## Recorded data
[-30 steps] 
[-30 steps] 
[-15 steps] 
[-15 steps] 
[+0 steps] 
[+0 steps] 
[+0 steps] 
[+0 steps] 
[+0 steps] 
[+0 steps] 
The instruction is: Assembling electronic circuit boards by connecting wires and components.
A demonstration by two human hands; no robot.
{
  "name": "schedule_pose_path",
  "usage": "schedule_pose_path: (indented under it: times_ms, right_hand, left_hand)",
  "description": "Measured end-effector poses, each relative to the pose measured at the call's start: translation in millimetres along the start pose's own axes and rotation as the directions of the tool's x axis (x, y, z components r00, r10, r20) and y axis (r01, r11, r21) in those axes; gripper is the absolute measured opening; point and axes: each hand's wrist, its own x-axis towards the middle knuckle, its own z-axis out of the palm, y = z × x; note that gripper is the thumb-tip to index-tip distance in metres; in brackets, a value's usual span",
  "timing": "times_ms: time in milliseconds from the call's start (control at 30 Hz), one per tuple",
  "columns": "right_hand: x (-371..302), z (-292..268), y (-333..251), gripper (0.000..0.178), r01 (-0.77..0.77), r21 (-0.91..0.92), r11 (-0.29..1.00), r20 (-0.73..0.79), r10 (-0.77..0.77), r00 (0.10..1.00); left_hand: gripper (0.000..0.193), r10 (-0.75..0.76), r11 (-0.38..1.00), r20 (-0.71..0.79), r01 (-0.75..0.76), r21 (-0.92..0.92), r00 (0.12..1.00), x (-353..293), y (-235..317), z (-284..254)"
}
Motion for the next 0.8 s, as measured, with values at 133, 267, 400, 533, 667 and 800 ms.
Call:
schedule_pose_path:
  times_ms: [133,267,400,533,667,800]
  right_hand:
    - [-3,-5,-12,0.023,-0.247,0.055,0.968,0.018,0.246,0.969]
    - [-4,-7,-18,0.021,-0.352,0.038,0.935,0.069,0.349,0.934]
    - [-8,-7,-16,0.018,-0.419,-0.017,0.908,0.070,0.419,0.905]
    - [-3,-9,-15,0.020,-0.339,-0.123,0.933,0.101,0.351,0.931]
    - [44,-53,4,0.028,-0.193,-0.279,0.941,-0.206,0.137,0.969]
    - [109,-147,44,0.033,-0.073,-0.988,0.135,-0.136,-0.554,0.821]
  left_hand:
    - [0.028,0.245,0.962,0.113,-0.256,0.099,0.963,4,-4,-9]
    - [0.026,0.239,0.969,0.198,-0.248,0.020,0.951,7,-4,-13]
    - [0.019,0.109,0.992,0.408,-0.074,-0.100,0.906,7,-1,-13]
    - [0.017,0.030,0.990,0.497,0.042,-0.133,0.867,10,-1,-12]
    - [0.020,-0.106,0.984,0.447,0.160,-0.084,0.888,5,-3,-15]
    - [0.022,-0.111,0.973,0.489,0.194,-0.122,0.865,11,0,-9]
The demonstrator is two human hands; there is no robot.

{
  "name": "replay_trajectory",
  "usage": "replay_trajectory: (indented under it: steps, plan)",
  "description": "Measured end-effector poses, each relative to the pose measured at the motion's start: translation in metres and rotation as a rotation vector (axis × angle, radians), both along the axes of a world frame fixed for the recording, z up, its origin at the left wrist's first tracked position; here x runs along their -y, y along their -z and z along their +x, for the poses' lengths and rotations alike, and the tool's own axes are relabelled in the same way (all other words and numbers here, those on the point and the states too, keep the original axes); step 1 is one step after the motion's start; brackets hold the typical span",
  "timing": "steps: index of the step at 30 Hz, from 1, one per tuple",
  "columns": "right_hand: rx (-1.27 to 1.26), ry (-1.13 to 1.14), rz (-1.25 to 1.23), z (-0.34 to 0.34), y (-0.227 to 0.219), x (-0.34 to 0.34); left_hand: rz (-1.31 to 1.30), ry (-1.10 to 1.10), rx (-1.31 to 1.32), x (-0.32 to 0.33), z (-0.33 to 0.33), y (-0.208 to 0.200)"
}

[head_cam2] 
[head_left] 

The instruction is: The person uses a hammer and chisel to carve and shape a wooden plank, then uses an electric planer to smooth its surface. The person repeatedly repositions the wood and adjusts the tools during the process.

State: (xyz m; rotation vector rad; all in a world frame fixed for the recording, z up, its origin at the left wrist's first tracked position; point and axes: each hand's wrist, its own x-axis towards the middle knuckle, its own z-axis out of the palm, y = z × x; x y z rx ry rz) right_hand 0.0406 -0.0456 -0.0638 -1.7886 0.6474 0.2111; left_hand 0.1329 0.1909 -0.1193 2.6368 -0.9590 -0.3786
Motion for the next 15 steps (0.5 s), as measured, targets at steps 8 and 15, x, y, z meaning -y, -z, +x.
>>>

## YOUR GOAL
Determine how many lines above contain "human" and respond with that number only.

## FINAL ANSWER
2